Je ne l'ai rencontré qu'une fois, en 2010, à Libération, à l'occasion d'un de ces numéros annuels intégralement rédigés par des philosophes. Une discussion s'engagea pour savoir quels événements il faudrait traiter en priorité. Michel Serres proposa l'affaire WikiLeaks, qui venait d'exploser. Umberto Eco entreprit immédiatement un éblouissant historique des transformations des méthodes de message, et nota le paradoxe : les nouvelles techniques liées à Internet étaient, pour les Etats et les diplomates, beaucoup moins fiables que les vieux moyens, si bien qu'on en reviendrait peut-être au bon vieux messager humain apprenant par cœur un message avant de l'avaler. Au moins, ici, pas de risque de divulgation de masse de «mémorandums» secrets. Je m'incrustais sur ce dossier, surtout pour le plaisir de côtoyer Umberto Eco.

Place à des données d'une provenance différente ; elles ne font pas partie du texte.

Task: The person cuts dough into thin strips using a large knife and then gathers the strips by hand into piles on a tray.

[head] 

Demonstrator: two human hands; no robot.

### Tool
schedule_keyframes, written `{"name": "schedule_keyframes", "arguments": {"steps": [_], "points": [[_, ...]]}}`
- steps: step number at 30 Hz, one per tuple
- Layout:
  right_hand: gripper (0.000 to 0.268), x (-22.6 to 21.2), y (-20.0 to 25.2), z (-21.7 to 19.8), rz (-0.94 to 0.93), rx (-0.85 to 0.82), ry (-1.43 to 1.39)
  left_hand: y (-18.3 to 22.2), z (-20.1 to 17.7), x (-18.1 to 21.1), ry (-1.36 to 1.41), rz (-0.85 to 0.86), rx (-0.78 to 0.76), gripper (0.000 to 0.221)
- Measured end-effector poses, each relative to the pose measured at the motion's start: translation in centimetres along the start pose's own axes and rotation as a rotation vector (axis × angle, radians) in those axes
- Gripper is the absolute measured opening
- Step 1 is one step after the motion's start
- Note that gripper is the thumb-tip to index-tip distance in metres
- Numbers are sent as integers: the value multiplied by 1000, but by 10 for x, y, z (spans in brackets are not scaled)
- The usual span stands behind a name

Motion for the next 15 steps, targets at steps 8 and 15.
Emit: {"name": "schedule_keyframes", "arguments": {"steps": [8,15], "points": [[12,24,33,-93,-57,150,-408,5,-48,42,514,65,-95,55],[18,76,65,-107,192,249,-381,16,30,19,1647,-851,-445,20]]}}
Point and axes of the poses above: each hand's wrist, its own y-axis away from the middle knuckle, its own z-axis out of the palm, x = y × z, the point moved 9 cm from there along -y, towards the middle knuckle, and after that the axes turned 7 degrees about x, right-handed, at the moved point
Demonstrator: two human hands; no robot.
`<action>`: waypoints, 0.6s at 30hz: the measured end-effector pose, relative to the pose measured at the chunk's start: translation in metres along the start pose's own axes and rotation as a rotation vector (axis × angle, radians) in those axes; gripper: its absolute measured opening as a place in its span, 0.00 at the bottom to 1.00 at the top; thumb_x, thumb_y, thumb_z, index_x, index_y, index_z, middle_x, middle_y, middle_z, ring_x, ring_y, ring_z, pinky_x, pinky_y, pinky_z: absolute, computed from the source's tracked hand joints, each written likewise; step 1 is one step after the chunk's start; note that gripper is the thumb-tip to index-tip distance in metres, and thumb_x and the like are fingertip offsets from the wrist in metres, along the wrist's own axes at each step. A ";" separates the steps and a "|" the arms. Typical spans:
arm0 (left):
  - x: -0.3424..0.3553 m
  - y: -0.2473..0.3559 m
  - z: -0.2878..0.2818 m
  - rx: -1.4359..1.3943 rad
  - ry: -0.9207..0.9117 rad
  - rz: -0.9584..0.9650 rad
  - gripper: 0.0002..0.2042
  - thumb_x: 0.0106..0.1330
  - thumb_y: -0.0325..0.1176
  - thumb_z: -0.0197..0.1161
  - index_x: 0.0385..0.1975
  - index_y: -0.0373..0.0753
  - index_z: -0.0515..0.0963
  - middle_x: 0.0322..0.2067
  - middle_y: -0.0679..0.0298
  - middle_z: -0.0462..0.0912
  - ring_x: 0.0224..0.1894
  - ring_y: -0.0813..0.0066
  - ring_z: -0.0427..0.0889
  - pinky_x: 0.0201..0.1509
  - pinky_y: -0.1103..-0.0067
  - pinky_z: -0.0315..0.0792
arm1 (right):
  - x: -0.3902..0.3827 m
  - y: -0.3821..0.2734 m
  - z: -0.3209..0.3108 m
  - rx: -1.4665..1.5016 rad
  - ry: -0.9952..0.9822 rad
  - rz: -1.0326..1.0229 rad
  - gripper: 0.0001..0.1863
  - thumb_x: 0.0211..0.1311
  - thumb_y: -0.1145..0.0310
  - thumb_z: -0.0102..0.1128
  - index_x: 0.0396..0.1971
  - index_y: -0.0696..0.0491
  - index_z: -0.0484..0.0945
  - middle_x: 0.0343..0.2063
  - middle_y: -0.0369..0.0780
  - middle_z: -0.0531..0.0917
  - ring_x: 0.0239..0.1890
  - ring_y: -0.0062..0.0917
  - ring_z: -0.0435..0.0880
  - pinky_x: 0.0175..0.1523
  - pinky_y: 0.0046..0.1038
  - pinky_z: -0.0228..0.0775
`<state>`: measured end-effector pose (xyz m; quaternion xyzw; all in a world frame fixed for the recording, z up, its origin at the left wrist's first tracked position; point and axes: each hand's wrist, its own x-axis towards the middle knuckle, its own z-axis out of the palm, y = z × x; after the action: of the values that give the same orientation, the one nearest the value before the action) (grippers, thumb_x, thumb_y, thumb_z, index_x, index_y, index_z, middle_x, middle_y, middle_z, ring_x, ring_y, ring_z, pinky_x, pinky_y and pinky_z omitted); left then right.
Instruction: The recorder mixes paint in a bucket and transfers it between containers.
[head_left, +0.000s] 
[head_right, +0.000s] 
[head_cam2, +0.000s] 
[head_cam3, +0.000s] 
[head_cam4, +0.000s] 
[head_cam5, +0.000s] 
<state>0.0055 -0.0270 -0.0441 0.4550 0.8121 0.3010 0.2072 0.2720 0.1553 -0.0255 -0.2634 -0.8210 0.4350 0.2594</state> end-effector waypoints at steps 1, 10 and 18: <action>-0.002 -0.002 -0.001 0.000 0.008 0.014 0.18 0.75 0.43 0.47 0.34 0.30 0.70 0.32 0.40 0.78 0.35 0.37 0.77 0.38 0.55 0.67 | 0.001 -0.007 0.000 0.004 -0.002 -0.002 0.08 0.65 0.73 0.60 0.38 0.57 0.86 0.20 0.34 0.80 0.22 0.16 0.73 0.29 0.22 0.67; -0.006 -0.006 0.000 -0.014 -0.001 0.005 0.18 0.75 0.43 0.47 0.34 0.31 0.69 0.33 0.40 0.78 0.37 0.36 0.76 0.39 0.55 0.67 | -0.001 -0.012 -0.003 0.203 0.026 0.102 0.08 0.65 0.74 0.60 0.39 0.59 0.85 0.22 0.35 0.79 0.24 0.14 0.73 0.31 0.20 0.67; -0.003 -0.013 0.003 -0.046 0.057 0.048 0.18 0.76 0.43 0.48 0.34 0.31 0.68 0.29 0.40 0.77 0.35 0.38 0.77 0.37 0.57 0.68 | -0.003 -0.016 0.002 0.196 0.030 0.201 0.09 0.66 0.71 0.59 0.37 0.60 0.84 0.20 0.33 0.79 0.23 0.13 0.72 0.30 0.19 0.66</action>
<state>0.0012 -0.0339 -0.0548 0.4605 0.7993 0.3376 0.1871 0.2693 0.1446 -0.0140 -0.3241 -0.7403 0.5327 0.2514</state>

Il développa ensuite un point de vue qui me sembla excessivement critique à l'égard de WikiLeaks : après l'Etat panoptique, on avait un peu, à ses yeux, une sorte de «Big Brother à l'envers», au nom d'une «transparence» qui risquait de ruiner toute possibilité de diplomatie. Du coup, dans ma contribution, j'insistais plutôt sur l'intéressante évolution des rapports de force que constituait le fait qu'Assange ait confié l'expertise des mémorandums à de grands journaux européens et américains, qui en diffusèrent le contenu en le mettant en perspective. Mais c'était reconnaître ce qu'Eco souligne : «Le journal peut être un filtre critique et démocratique.» Cette défense de la fonction critique du journalisme convergeait avec une remarque de Sémiotique et philosophie du langage : «Le pouvoir est code.» Mais Eco était un maître des codes qui aimait rire des pouvoirs.